# wanted: d-lock bracket



## rockyraccoon (14 Sep 2010)

Hi,

Maybe this is a long shot and a bit cheeky but as some people would say if you don't ask you don't get



I used to have a bracket that came with my d-lock but unfortunately I lost it when moving home. (It happened when I was in the process of putting my bike together after taking it apart). 

Now I carry the d-lock in my rucksack to everywhere. The problem is that I only use the rucksack for the d-lock. I don't have anything else in it.

With a bracket I'd be able to leave it at home and ride free ... 

I was wondering does anyone know where I could get one online cheap as chips? Or does anyone have a spare/unwanted one free to a good home? 

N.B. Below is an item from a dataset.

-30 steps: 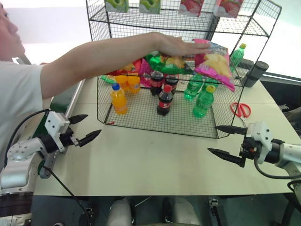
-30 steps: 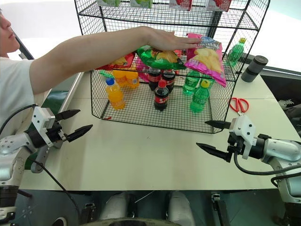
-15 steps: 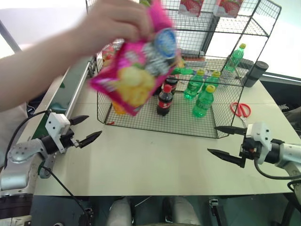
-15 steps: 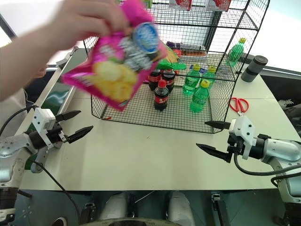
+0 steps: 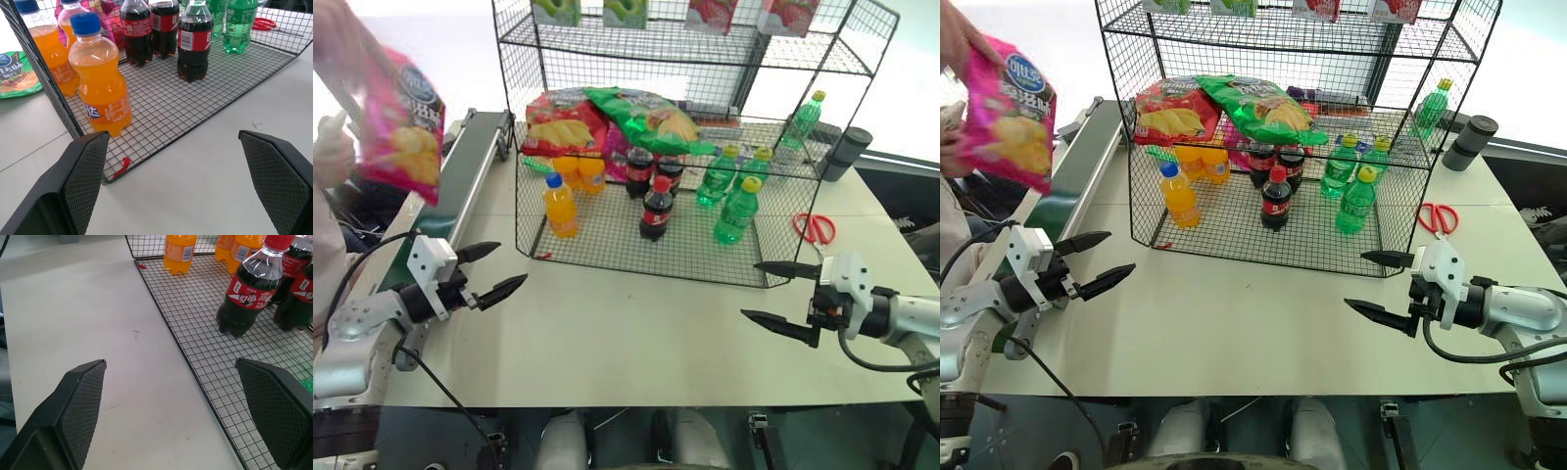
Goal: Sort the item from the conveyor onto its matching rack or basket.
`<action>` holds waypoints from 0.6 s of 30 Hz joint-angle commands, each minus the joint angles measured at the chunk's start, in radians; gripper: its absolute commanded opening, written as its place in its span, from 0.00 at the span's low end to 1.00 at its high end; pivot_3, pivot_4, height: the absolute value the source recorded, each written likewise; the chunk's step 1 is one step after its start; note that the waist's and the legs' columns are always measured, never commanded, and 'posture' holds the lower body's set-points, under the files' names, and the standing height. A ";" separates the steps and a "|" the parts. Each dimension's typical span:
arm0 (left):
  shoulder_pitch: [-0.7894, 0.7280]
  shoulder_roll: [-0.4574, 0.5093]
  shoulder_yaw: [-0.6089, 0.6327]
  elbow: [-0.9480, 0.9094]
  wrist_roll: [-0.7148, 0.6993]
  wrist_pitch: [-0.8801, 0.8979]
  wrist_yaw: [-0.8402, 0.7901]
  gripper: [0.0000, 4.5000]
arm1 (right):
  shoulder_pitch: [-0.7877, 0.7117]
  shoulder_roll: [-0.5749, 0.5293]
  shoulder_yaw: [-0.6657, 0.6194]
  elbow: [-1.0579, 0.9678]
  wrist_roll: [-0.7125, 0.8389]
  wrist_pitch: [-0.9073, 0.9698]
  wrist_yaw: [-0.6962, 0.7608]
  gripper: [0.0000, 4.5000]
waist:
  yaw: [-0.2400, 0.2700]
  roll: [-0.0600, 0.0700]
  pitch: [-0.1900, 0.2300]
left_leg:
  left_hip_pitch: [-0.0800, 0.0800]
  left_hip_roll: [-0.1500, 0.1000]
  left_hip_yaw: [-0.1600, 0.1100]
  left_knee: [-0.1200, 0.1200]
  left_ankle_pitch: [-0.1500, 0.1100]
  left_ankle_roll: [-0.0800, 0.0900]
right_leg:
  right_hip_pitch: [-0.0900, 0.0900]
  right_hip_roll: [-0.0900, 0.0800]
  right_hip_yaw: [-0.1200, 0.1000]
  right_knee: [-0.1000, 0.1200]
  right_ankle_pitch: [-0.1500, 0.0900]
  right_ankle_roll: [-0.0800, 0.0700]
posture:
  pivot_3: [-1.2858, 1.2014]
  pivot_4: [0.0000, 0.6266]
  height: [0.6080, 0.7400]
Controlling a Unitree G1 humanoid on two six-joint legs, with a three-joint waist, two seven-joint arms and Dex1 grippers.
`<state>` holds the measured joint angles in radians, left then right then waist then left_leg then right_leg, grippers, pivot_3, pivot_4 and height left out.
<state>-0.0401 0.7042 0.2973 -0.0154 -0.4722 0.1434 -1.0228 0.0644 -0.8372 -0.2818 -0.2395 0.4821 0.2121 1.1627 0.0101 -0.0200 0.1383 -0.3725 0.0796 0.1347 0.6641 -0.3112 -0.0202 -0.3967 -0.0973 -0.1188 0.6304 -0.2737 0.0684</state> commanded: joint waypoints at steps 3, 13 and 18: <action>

I have looked for it in some online retailers but it seems they all sell it with the d-lock.

Thanks!


----------



## rich p (15 Sep 2010)

I might have one somewhere but they might be size specific. I'll have a look though


----------



## BSRU (15 Sep 2010)

I have two spare I do not really need, I never carry my d locks they are left at work, at home I have a garage.

What is the make of d lock you have?


----------



## rockyraccoon (15 Sep 2010)

Sorry, I don't know the make..



However I measured it and the size of the shackle is 215mm x 135mm x 5Ø. The cross bar is 190mm x 10Ø. 


Cheers!


----------



## CyclingCat (18 Sep 2010)

I have a Squire one you can have. I have measured the - well it's not round and the shape never featured in _Playschool , _at 1 inch x 1 5/8 with a little "shelf" leading out for the cable at half an inch.

Cheers
C.C.


----------



## rich p (18 Sep 2010)

Here's a pic of mine. The hole is about 1"

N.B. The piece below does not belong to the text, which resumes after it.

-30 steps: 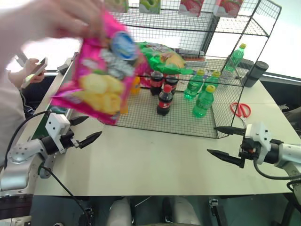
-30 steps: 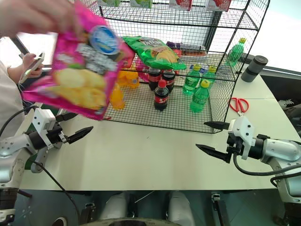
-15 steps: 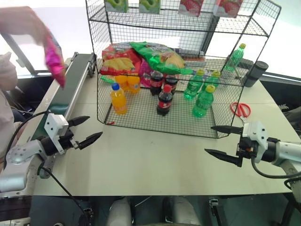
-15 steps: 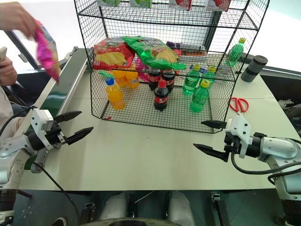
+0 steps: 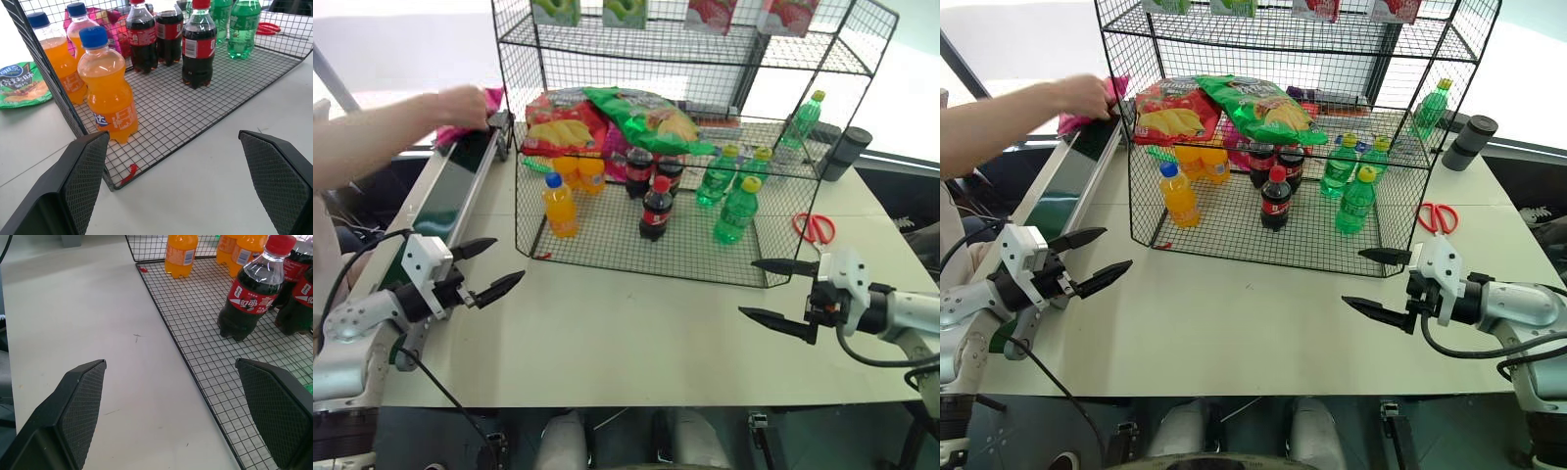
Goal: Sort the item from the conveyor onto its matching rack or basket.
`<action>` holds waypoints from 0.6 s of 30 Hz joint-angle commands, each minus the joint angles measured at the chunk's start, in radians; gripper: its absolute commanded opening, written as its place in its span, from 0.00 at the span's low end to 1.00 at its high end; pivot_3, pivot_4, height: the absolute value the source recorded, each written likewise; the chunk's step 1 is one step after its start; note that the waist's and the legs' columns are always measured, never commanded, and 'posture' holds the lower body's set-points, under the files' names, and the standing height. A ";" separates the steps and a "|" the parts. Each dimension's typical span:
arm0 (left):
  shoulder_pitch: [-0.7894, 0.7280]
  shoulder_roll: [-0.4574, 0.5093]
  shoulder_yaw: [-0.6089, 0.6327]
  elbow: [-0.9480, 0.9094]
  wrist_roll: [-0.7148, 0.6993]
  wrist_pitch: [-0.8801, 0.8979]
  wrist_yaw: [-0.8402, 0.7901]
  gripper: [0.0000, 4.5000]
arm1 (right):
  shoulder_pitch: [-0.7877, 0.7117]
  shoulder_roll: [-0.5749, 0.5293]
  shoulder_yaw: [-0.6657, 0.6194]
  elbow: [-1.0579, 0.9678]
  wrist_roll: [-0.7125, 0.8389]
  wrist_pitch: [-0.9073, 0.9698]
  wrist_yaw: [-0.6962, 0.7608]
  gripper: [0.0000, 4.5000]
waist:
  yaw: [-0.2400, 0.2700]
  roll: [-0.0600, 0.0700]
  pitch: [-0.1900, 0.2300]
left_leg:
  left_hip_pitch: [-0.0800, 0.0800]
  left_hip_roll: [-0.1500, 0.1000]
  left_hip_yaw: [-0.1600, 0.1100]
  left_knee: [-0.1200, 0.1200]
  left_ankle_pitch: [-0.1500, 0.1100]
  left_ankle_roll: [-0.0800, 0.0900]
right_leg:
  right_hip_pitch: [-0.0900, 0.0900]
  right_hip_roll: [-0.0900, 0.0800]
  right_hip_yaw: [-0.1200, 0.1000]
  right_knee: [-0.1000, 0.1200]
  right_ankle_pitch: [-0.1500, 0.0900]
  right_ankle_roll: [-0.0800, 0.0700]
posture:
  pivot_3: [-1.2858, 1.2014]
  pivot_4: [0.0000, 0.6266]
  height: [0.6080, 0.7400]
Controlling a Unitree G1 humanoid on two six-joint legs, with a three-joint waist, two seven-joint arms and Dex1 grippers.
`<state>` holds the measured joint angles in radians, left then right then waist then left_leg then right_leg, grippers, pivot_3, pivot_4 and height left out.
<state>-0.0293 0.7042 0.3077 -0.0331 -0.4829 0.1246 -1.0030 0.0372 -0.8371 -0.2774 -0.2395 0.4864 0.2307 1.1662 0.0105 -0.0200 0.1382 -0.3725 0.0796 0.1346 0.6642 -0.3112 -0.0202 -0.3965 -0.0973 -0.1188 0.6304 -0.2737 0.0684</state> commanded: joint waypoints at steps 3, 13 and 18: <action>0.017 0.010 0.045 -0.037 -0.030 -0.020 -0.015 1.00 | -0.017 0.000 0.005 -0.006 0.016 -0.006 0.005 0.98 | 0.000 0.000 0.000 | 0.000 0.000 0.000 0.000 0.000 0.000 | 0.000 0.000 0.000 0.000 0.000 0.000 | 0.52 0.24 0.90; 0.037 0.011 0.066 -0.038 -0.003 -0.028 0.028 1.00 | -0.038 0.006 0.035 -0.002 0.018 -0.006 0.007 0.98 | 0.000 0.000 0.000 | 0.000 0.000 0.000 0.000 0.000 0.000 | 0.000 0.000 0.000 0.000 0.000 0.000 | 0.52 0.24 0.90; 0.051 0.019 0.080 -0.039 0.001 -0.040 0.032 1.00 | -0.069 0.017 0.057 0.002 0.026 0.006 0.003 0.98 | -0.002 0.000 0.000 | 0.000 0.000 0.000 0.000 0.000 0.000 | 0.000 0.000 0.000 0.000 0.000 0.000 | 0.52 0.24 0.90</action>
<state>0.0218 0.7069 0.3493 -0.0420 -0.4754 0.1031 -0.9692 -0.0170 -0.8237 -0.2117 -0.2307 0.4913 0.2362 1.1678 0.0081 -0.0200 0.1382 -0.3723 0.0799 0.1346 0.6642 -0.3112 -0.0202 -0.3967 -0.0972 -0.1189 0.6306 -0.2737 0.0684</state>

Your welcome to it if it's any good. PM me your address if you want it


----------



## rockyraccoon (19 Sep 2010)

CyclingCat said:


> I have a Squire one you can have. I have measured the - well it's not round and the shape never featured in _Playschool , _at 1 inch x 1 5/8 with a little "shelf" leading out for the cable at half an inch.



Sorry CyclingCat and rich p! I just want to say thank you very much but I think I'll give it a miss for the moment. I am not 100% sure about the sizes and I don't think it'd be worth the effort to pack, post, etc from you guys when it might not fit nicely. Thanks anyway. I appreciate it

I have managed to attached the lock to the top frame and seat tube using some kind of velcro cable tie from my gf sewing basket.. 




Thank you very much!


----------



## CyclingCat (23 Sep 2010)

Hi rockyraccoon

If you're not sure of the size, then I hope Father Christmas brings you a measuring gauge. It measures both the internal and diameter of holes/tubes. He brought me one and it's saved no end of confusion.

It's also useful for seat tubes and, as I recently discovered, bar stems come in two sizes.

Also I have a second bracket -Krypto type.

You know where to come if you choose to return to bracket solution.

Safe cycling

C.C.


----------